Why do CEO’s make so much money? The question seems to obsess us, probably more than it should. Discussions of income inequality often turn to the topic of outsized CEO pay packages, even though massive payouts to a handful of people cannot possibly account for the trends we have seen in the nation’s income statistics—there simply aren’t enough CEOs of large companies to produce the change, even if every one of them received outsized compensation, which isn’t the case. Similarly, CEO pay is often brought up in the context of stagnating median wages, even though the pay of most CEOs, distributed across thousands of workers, would boost their paychecks by only a small amount.
Nonetheless, inside most of us retain the village instinct that anyone who is paid so much must be getting away with something. In the fourth chapter of his new book, the Logic of Life, Tim Harford suggests that we’re right. Sort of. But not necessarily in the way that you probably think.
A lot of the invective against CEO pay is simply argument from incredulity: how could Michael Eisner possibly be worth $800 million in total compensation to his shareholders? Coming, as this almost always does, from someone who has spent little time watching CEOs work, this has always seemed slightly silly: how could you possibly have any idea whether he’s worth $800 million or not?
But Harford ably outlines an even more intriguing possibility: Michael Eisner might be worth $800 million even if he does nothing at all—indeed, perhaps he’d be worth even more if he did nothing but play video games all day.

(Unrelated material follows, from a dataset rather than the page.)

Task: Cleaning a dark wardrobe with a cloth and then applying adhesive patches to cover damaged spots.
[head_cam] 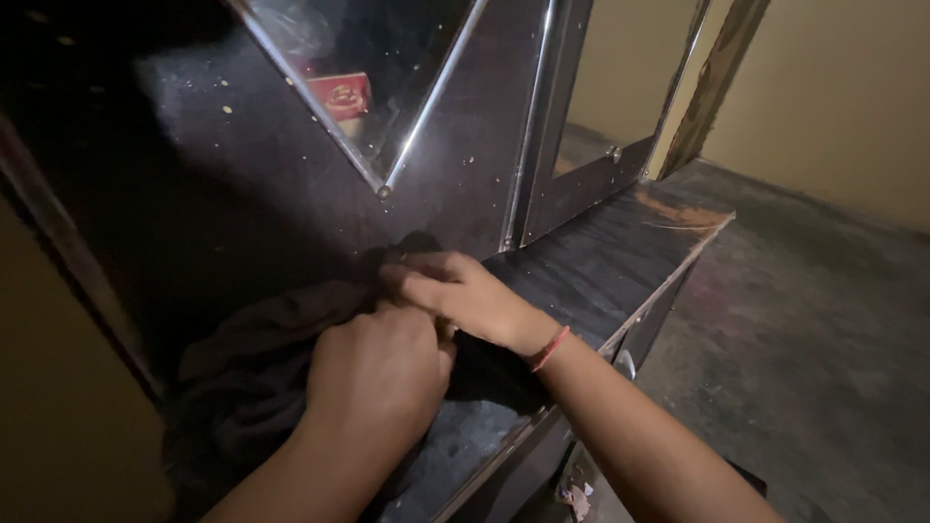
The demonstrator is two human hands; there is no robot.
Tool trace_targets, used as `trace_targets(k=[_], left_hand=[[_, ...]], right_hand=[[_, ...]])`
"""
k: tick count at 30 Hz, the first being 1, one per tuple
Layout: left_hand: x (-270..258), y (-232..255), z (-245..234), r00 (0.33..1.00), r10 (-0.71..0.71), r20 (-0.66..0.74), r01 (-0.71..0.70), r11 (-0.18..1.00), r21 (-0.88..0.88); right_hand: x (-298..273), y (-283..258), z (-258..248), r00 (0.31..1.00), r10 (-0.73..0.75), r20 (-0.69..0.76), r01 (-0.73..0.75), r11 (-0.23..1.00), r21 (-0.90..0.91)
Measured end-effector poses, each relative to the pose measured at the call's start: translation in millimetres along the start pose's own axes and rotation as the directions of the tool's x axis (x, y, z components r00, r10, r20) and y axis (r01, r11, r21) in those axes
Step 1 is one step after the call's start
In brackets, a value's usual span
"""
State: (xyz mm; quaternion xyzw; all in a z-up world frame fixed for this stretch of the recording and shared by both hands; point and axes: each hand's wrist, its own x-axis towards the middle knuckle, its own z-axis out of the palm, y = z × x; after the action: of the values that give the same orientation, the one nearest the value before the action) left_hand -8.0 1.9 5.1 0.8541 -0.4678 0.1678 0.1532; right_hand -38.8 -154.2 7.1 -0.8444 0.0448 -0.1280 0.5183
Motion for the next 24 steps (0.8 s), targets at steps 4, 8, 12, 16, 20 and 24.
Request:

That’s because many economists believe that CEO pay is structured as it is not to spur the CEO to ever greater heights of achievement, but rather pour encourager les autres. Michael Eisner might work just as hard for $1 million a year . . . but the gigantic payoff to becoming CEO spurs those beneath him to ever-greater heights of achievement. Basically, Michael Eisner has won the employment lottery. And because the prize is so big, all of his subordinates are dutifully beavering away, vying for a chance at the gravy train.
This does a pretty good job of explaining the structure of corporation pay, but not necessarily the magnitude—one imagines that Michael Eisner’s subordinates would work pretty hard to get a shot at even a mere $400 million in total compensation. This is where the explanation that I have previously favored comes in: captive boards doling out favors to CEOs. As Mr. Harford explains, each shareholder’s contribution to even a truly outlandish CEO pricetag is too small for them to take much interest in holding it down. The games that companies were recently revealed to be playing with their stock options show just how lamentable a state shareholder supervision of boards is—and I wish someone had a better answer to the question of why large institutional investors aren’t more active in corporate governance.
The other thing tournament theory doesn’t explain very well is why CEO salaries have changed. I wish this chapter had contained more on the shift, which started in the 1980s but really got going in the 1990s, towards ever larger CEO paychecks. This is not a criticism—as every writer knows, there’s always too much good material to slide by your editor’s miserly word counts—but still, I wish. There are a lot of plausible candidates out there: changes in financial theory, the stock market boom, deregulation, dilution of shareholder interest by changes in the capital markets, even a cultural shift—and I would like Mr. Harford to help me sort through them.
Comparison of today’s American companies with the companies of the 1980s, or their current European counterparts, would seem to reveal that the tournament is an effective, if perhaps a little distasteful, structure. Americans are widely known for working harder than Europeans. Moreover, current American companies are not only far more productive than they used to be, but also enjoy significant productivity advantages over their foreign counterparts in critical but harder-to-measure areas like logistics and IT. When American companies take over companies abroad, suddenly their IT operation seems to improve dramatically. These differences may go a long way towards explaining the growth differentials between the two regions.